Each serious injury RTA costs society approx £200k and each death £1.8M (according to 2009 stats) and all road safety improvements, whether physical or legislative are always based on a cost benefit ratio analysis.
So if the introduction of the helmet law (for example) cost say £1.5M, then it would only have to save one life to be of benefit to society. As it happens, research in North Dakota in 1982 showed that a non-helmeted motorcyclist is around three times more likely to die in an accident than one wearing a helmet.
Following this, accident stats show that in 2009 there were 140 motorcyclists killed in the UK. However, based upon the ratio above, this suggests that there could have been up to 420 killed, had they not been wearing helmets.
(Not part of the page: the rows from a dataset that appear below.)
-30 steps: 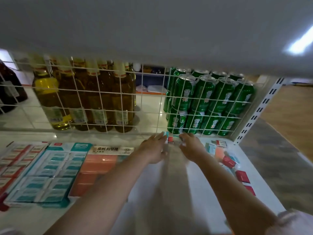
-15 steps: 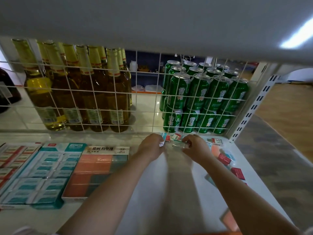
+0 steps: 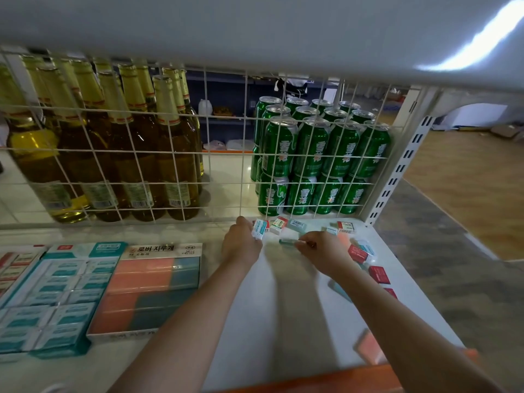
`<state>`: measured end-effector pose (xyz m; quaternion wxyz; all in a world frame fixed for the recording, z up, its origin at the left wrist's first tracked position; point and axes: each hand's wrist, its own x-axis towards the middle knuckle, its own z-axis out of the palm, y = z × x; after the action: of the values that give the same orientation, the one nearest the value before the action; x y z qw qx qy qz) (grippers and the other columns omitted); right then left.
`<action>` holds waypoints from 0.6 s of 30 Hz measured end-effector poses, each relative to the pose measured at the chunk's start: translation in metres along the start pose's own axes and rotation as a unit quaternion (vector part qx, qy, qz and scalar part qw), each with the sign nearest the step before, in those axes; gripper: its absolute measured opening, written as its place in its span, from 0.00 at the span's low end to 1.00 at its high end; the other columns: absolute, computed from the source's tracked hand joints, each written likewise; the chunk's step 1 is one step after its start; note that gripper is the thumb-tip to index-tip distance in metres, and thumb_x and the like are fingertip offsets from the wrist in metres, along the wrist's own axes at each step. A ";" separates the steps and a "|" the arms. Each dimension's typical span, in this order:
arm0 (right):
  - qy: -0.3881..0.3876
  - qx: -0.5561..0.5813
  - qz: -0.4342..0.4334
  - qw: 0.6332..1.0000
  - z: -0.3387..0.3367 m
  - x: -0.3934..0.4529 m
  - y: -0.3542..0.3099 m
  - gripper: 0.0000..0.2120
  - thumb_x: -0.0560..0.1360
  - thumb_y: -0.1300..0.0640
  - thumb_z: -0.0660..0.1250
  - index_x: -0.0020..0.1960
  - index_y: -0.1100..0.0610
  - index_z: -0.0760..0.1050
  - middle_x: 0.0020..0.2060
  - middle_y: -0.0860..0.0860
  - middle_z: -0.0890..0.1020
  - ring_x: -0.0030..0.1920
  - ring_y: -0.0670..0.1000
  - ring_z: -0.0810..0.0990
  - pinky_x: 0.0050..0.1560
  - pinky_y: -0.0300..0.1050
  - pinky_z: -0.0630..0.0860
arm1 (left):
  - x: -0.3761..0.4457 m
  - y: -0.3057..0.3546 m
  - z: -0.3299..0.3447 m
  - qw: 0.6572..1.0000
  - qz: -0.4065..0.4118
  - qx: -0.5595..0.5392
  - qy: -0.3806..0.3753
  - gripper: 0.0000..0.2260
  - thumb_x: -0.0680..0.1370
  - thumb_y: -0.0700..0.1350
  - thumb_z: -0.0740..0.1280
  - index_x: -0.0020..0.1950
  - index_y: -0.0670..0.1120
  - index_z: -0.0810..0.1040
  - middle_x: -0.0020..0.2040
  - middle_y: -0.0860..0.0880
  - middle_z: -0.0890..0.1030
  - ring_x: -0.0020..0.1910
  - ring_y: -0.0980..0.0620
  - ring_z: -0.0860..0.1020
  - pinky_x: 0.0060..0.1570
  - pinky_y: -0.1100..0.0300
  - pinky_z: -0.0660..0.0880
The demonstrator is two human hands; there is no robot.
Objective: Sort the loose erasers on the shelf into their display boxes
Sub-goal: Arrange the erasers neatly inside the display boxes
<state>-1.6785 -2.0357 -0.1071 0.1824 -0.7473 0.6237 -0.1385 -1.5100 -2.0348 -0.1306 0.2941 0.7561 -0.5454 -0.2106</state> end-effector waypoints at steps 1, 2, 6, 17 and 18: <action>0.002 0.001 0.002 1.000 0.001 -0.001 0.000 0.12 0.78 0.54 0.62 0.49 0.59 0.80 0.45 0.56 0.83 0.42 0.52 0.77 0.41 0.43 0.72 | -0.001 -0.001 -0.001 1.000 0.002 0.002 -0.005 0.13 0.74 0.41 0.67 0.57 0.45 0.69 0.57 0.44 0.76 0.54 0.45 0.77 0.45 0.57 0.72; 0.005 0.003 0.004 1.000 0.001 -0.003 -0.001 0.11 0.78 0.54 0.62 0.49 0.59 0.80 0.45 0.56 0.83 0.41 0.50 0.75 0.39 0.41 0.70 | -0.002 -0.003 -0.002 1.000 0.008 0.010 -0.010 0.14 0.74 0.40 0.66 0.58 0.45 0.69 0.57 0.44 0.76 0.54 0.45 0.76 0.46 0.56 0.72; 0.008 0.026 0.027 0.999 0.005 -0.009 -0.004 0.12 0.78 0.58 0.61 0.58 0.57 0.77 0.50 0.55 0.82 0.49 0.53 0.78 0.45 0.41 0.72 | -0.007 -0.015 -0.006 0.997 0.058 0.039 -0.027 0.14 0.76 0.38 0.61 0.62 0.44 0.72 0.60 0.45 0.74 0.57 0.47 0.73 0.50 0.60 0.68; -0.020 0.008 0.054 0.998 0.008 -0.026 -0.021 0.15 0.76 0.61 0.60 0.60 0.56 0.75 0.56 0.53 0.80 0.54 0.52 0.77 0.50 0.40 0.73 | -0.018 -0.028 -0.041 0.996 0.059 -0.032 -0.058 0.10 0.78 0.42 0.62 0.57 0.43 0.79 0.56 0.45 0.81 0.54 0.47 0.77 0.44 0.63 0.69; -0.029 -0.005 0.050 0.998 0.008 -0.027 -0.024 0.15 0.76 0.60 0.60 0.61 0.55 0.74 0.56 0.52 0.79 0.54 0.51 0.77 0.48 0.39 0.71 | -0.019 -0.029 -0.046 0.995 0.061 -0.048 -0.063 0.10 0.78 0.41 0.63 0.57 0.42 0.79 0.56 0.45 0.81 0.54 0.48 0.77 0.44 0.63 0.69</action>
<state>-1.6590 -2.0043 -0.1031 0.2032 -0.7198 0.6556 -0.1038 -1.4663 -2.0004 -0.1163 0.3072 0.6918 -0.5972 -0.2654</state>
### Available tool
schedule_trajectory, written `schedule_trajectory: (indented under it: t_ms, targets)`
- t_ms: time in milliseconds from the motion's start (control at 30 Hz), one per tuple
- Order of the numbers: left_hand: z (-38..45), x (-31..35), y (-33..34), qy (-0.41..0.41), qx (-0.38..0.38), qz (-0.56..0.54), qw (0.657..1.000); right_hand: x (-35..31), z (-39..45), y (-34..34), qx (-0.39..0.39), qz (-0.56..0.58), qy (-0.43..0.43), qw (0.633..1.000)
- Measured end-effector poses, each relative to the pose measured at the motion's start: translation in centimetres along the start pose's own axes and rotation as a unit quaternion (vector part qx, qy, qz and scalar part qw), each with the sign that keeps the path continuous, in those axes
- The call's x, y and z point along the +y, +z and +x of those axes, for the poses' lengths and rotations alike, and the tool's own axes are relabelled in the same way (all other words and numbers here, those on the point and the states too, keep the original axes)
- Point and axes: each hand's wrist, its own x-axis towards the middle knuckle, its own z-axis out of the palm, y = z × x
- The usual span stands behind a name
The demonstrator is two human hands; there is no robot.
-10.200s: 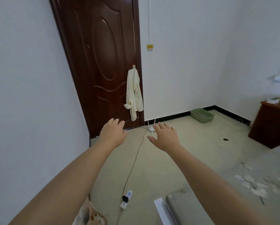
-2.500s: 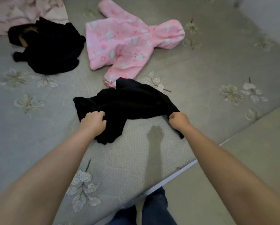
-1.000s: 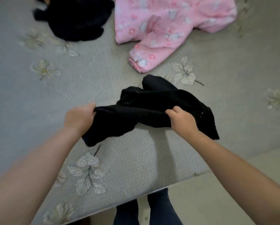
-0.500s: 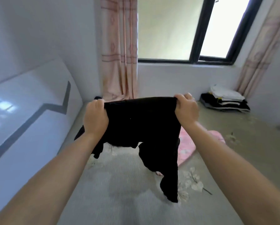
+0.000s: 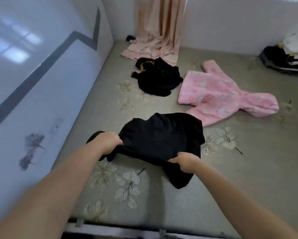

And on that basis, it is possible that the helmet law saved society a shed load of money to the tune of half a billion pounds!! In 2009 alone!
So, should some things be left to personal choice. My opinion is that they should not.
If I apply your reasoning then lets close all the pubs because drink driving kills and injures more people than motor bikes and while we are at it ban fast foods and close the local chip shop because type 2 diabetes costs the NHS an unbelievable fortune and is preventable. etc etc ad nauseam.
You may not like the choices made by other people but they have the right to make them and you have the right to disagree with their choice but you have no right to say that your choices are better than theirs.
I'm with geoffb on this.MAG's continuing view of Fred Hill as a saint for going to jail for not wearing a lid is why MAG don't get any of my hard earned!
Sprint that is your choice, personally I applaud him for being willing to stand up for something he believed it and his willingness to pay the price for it. To the best of my knowledge MAG have not canonised him yet but there's time :)
A friend of mine is an agency staff nurse,or perhaps I should say was as she has no work due to the lack of money in the local NHS trusts-one RTA cost would keep 5 or 6 highly qualified nurses in full time employment.Do the math,as the Yanks say....
Oh god not that argument again. If you work it on cost then ban all alcohol. Look at what we could save on NHS costs then and as a nice byproduct the fire service wouldn't have to cut as many cars up at stupid o'clock in the morning and stick the bits into body bags
To quote your own words back at you "Do the Maths"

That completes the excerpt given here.